I see something called Disk Utility, and options for "New Image", "Convert", etc. I don't know what to do with this all, especially since it won't give me an option to install MAC OSX to a certain location. Is there a way for me to completely erase my harddrive and install MAC OSX through Disk Utility?
 
When I start up my MBP (13" uMBP July 2009), the Apple logo and the rotating symbol at the bottom stay there forever (even for 12 hours). It is essentially broken. I have my old installation DVD (I think 10.5.7). I can boot the computer from the DVD Disk. At this point, I don't care if I lose my data on my harddrive. I just want a functioning MBP. What can I do? What if I just want to erase everything on the harddrive and completely restore the MBP from the Installation DVD. How do I do that? This is particularly complicated b/c when I boot it and it asks me for a "Destination" to install MAC OSX, there is no option.

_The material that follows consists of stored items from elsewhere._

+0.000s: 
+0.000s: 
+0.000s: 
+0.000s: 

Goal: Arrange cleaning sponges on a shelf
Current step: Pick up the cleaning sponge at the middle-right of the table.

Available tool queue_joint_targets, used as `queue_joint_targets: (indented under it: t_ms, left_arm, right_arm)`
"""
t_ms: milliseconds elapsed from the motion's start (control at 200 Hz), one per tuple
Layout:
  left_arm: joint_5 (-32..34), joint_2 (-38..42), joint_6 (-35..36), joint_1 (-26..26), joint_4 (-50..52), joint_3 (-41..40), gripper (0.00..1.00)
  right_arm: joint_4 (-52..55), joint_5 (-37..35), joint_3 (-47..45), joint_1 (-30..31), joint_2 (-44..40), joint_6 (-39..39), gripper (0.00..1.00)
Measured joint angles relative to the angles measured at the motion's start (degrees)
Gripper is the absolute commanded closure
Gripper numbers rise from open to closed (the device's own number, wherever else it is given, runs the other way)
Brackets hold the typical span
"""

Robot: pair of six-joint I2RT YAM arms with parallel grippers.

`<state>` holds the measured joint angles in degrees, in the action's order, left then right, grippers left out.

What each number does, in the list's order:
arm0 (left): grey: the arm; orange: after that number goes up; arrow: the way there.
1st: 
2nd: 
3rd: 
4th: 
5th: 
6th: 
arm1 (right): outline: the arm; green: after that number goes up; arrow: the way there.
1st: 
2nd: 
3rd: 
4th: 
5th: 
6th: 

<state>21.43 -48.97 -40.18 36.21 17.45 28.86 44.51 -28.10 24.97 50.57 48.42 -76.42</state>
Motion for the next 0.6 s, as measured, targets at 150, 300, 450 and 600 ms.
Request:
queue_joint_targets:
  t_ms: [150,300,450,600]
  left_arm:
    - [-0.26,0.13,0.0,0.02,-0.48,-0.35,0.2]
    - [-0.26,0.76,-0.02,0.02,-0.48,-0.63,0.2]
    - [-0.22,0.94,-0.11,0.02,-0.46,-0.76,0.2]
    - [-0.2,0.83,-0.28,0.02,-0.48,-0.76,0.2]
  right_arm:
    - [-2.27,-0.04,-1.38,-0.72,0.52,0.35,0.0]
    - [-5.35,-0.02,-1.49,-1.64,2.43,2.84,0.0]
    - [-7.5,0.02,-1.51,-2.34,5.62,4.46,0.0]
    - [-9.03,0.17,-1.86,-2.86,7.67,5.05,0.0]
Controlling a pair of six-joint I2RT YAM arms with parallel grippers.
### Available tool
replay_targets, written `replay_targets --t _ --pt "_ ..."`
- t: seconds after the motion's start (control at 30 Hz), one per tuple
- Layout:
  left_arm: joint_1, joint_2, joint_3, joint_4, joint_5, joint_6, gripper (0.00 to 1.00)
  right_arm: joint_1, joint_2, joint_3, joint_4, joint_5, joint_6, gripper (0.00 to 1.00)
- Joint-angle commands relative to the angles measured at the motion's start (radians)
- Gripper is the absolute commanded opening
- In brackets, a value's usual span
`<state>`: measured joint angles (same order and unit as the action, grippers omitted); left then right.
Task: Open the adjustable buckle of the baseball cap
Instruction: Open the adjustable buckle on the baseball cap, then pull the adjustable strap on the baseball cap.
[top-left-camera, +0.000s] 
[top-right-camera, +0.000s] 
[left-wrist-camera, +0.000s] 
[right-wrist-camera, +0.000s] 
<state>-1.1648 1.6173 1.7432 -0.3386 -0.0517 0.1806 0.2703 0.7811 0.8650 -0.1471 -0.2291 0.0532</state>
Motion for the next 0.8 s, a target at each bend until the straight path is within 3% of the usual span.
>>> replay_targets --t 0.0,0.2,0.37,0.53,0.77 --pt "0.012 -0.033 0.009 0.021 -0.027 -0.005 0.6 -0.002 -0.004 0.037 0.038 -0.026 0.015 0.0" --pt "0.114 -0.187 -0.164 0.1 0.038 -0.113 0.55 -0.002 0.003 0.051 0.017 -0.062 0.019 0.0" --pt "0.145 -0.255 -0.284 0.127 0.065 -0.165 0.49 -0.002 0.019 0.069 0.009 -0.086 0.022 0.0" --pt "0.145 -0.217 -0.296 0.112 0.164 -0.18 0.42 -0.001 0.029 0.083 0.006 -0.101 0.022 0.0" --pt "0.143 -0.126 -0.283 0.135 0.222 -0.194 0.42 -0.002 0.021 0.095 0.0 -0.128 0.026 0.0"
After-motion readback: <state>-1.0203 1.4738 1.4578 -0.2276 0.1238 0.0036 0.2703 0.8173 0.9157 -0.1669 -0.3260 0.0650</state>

I see something called Disk Utility, and options for "New Image", "Convert", etc. I don't know what to do with this all, especially since it won't give me an option to install MAC OSX to a certain location. Is there a way for me to completely erase my harddrive and install MAC OSX through Disk Utility?

In disk utility, you should see a list of drives on the left hand side

Disk_Utility_screenshot.png


Select the one with a capacity in front of it, an example would be 465.8GB ST3500641 in that screen shot.

Once that is done, go to the erase tab, select Mac OS Extended (Journaled) and give the drive a name(anything will do, really). Click erase.

This should give you a suitable destination for the install of OS X. If no drive is available, either the ribbon cable connecting it to the motherboard inside the machine is dead(this is somewhat more common in the 13" models) or the hard drive itself is defective.
 
Thank you, I appreciate the help. When I tried that, I get: "Disk Erase failed with the error: Input/output error". Do you think this is the motherboard issue you alluded to?
 
Thank you, I appreciate the help. When I tried that, I get: "Disk Erase failed with the error: Input/output error". Do you think this is the motherboard issue you alluded to?

It could be either the cable(quite cheap to replace) or the drive itself.